| WHAT YOU HAVE TO DO |
Output the data exactly, with every line intact.

————

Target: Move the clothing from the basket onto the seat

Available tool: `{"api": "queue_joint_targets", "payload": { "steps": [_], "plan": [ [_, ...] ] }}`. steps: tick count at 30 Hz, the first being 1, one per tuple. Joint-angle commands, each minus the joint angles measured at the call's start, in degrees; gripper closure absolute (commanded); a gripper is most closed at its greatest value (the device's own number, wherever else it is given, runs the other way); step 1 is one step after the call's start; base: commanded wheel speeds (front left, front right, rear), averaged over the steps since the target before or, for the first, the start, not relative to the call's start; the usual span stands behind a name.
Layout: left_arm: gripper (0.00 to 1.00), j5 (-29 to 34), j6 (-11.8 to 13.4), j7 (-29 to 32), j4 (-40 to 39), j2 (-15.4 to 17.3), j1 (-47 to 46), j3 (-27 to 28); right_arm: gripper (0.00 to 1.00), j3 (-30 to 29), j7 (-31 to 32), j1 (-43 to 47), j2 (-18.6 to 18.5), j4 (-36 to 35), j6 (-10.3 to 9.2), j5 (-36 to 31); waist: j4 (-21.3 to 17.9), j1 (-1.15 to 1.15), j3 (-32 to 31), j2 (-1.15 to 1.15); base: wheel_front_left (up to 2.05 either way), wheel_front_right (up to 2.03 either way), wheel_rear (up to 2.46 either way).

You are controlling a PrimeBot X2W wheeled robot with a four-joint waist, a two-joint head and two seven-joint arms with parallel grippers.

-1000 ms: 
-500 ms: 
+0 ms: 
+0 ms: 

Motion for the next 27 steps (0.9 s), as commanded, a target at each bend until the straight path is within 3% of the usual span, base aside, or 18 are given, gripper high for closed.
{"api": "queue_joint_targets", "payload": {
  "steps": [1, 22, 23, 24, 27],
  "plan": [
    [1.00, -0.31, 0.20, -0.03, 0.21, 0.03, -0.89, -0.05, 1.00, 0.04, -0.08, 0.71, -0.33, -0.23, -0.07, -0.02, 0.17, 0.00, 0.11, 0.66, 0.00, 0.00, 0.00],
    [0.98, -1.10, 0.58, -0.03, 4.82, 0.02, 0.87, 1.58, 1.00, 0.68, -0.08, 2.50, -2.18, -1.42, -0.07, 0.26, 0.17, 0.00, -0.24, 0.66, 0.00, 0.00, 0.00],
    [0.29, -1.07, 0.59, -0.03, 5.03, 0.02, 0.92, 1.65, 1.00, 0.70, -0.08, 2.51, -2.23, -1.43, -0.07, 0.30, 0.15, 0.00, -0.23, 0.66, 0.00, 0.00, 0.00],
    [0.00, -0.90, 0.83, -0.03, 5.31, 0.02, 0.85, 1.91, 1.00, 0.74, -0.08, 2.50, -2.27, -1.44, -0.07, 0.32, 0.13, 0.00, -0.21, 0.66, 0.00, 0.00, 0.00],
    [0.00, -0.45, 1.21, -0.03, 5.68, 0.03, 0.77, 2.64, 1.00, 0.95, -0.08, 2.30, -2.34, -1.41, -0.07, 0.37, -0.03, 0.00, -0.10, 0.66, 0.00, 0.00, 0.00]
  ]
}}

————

| RESPONSE TO THE EXERCISE |
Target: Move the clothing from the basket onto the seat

Available tool: `{"api": "queue_joint_targets", "payload": { "steps": [_], "plan": [ [_, ...] ] }}`. steps: tick count at 30 Hz, the first being 1, one per tuple. Joint-angle commands, each minus the joint angles measured at the call's start, in degrees; gripper closure absolute (commanded); a gripper is most closed at its greatest value (the device's own number, wherever else it is given, runs the other way); step 1 is one step after the call's start; base: commanded wheel speeds (front left, front right, rear), averaged over the steps since the target before or, for the first, the start, not relative to the call's start; the usual span stands behind a name.
Layout: left_arm: gripper (0.00 to 1.00), j5 (-29 to 34), j6 (-11.8 to 13.4), j7 (-29 to 32), j4 (-40 to 39), j2 (-15.4 to 17.3), j1 (-47 to 46), j3 (-27 to 28); right_arm: gripper (0.00 to 1.00), j3 (-30 to 29), j7 (-31 to 32), j1 (-43 to 47), j2 (-18.6 to 18.5), j4 (-36 to 35), j6 (-10.3 to 9.2), j5 (-36 to 31); waist: j4 (-21.3 to 17.9), j1 (-1.15 to 1.15), j3 (-32 to 31), j2 (-1.15 to 1.15); base: wheel_front_left (up to 2.05 either way), wheel_front_right (up to 2.03 either way), wheel_rear (up to 2.46 either way).

You are controlling a PrimeBot X2W wheeled robot with a four-joint waist, a two-joint head and two seven-joint arms with parallel grippers.

-1000 ms: 
-500 ms: 
+0 ms: 
+0 ms: 

Motion for the next 27 steps (0.9 s), as commanded, a target at each bend until the straight path is within 3% of the usual span, base aside, or 18 are given, gripper high for closed.
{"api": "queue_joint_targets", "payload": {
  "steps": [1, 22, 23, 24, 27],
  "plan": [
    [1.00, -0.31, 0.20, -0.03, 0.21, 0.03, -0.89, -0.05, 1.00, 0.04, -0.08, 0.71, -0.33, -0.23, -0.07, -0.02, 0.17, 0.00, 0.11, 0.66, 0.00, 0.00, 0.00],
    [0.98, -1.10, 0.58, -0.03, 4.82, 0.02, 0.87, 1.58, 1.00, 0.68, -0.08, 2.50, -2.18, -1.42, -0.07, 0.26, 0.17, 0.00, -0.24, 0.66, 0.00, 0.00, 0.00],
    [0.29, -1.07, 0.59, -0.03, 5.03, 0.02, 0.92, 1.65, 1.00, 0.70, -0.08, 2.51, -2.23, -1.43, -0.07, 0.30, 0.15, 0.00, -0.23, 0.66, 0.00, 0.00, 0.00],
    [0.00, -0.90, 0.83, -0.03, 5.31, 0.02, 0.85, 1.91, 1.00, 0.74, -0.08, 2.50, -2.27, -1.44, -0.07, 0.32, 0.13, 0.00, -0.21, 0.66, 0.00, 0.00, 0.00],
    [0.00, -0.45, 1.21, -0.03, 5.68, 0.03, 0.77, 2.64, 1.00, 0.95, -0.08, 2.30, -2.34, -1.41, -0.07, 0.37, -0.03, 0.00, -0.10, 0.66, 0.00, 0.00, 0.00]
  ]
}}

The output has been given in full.